Authentication

M

Maziar Aflatoun

Hi everyone,

I have a login .aspx page that I like to forward my users to. However,
can't do it using
<authorization>
.....
</authorization>
because I need anonymous users to use it without any authentication. We
have this in our Web.config file
<authentication mode="Forms">
<forms name="tpweb" loginUrl="login.aspx"/>
</authentication>

In my code I say something like if Session["myuser"] is not set,
Response.Redirect("/Login.aspx?with_the_return_page"). My questions is that
is it possible to issue you a command to do the redirect instead of
Response.Redirect("...")?

Thank you
Maz.
 
L

Lionel LASKE

My guess is that Server.Transfer("...") is a best method than
Response.Redirect("...") because in your case, you don't need to do client
response.
I hope it could help.

Lionel.
 
M

MWells

Maziar, you lost me a bit with the anonymous-user support requirement.

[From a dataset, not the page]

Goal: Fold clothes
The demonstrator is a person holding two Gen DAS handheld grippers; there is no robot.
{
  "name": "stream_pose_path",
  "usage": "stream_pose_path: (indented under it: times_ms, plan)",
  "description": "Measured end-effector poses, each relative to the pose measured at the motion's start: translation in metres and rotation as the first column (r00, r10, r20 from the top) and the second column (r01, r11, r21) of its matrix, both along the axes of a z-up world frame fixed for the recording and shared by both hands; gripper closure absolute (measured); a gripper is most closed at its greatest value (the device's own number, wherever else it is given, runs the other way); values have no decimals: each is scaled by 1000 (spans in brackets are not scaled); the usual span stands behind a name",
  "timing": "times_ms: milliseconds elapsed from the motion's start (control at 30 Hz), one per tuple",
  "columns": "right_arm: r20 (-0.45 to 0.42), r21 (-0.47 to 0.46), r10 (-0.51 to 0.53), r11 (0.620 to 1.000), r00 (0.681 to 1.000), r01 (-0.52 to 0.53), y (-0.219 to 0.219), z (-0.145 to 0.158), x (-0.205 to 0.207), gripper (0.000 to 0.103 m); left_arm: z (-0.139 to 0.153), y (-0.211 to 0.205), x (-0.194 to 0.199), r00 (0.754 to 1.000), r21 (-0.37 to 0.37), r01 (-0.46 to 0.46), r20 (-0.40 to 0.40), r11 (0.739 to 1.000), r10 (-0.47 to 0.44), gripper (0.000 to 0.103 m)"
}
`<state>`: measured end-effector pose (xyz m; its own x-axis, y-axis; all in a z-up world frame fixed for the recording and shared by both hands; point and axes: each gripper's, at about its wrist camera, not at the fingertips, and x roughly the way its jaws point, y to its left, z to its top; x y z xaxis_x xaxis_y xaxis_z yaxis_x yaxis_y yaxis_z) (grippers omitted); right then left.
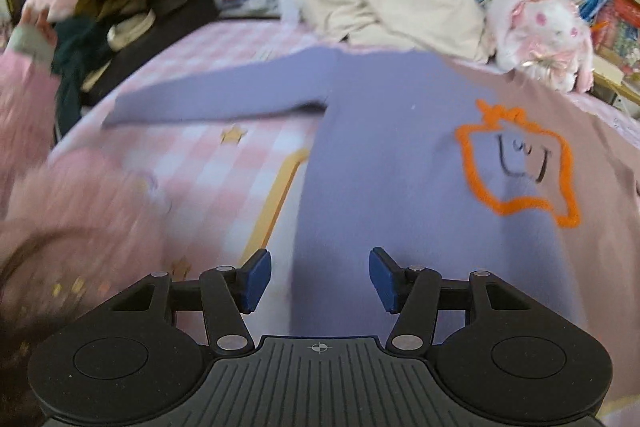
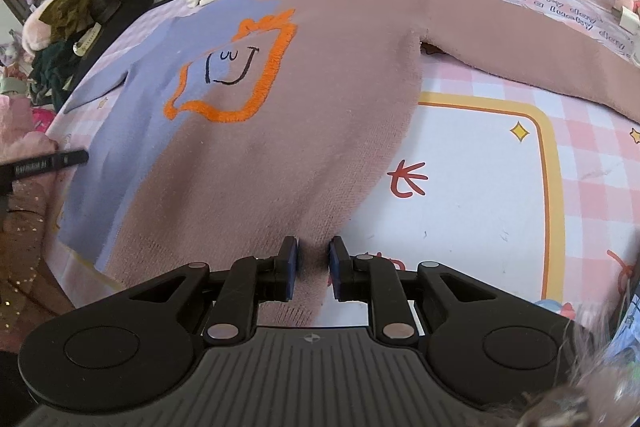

Are you saying that the entire site needs to be usable by anonymous users,
but that you want it to behave a bit differently when users are
authenticated?

Or are you saying that portions of the site require authentication, whereas
others are fully public?
 
M

Maziar Aflatoun

Hi MWells,

Yes extactly. /downloads is currently accessed by all users (limited file
listing) however, when they authenticate they see files based on their
groups in the database.

Thanks
Maz.



MWells said:
Maziar, you lost me a bit with the anonymous-user support requirement.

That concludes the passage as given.